WHAT YOU NEED TO DO: Copy each line below in which the string "Pixel" occurs.

MATERIAL PROVIDED:
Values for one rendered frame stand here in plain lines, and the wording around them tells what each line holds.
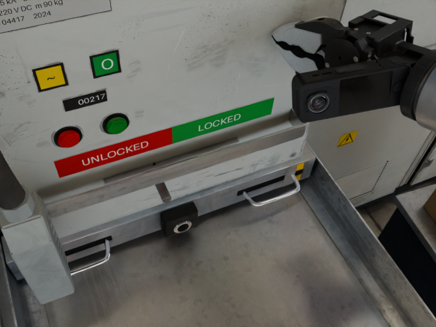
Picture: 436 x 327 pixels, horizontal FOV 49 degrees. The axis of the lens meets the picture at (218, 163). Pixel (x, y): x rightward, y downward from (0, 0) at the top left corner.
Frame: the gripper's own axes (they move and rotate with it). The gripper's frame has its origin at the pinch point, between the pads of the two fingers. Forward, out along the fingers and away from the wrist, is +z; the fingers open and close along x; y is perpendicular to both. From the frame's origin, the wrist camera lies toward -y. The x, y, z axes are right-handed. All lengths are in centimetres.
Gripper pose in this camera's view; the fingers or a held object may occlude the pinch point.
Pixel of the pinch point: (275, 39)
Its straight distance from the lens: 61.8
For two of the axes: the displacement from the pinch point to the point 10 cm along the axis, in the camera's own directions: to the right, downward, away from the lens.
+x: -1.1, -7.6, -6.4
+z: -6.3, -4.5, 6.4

OUTPUT FOR THIS EXERCISE:
Picture: 436 x 327 pixels, horizontal FOV 49 degrees. The axis of the lens meets the picture at (218, 163). Pixel (x, y): x rightward, y downward from (0, 0) at the top left corner.
Pixel of the pinch point: (275, 39)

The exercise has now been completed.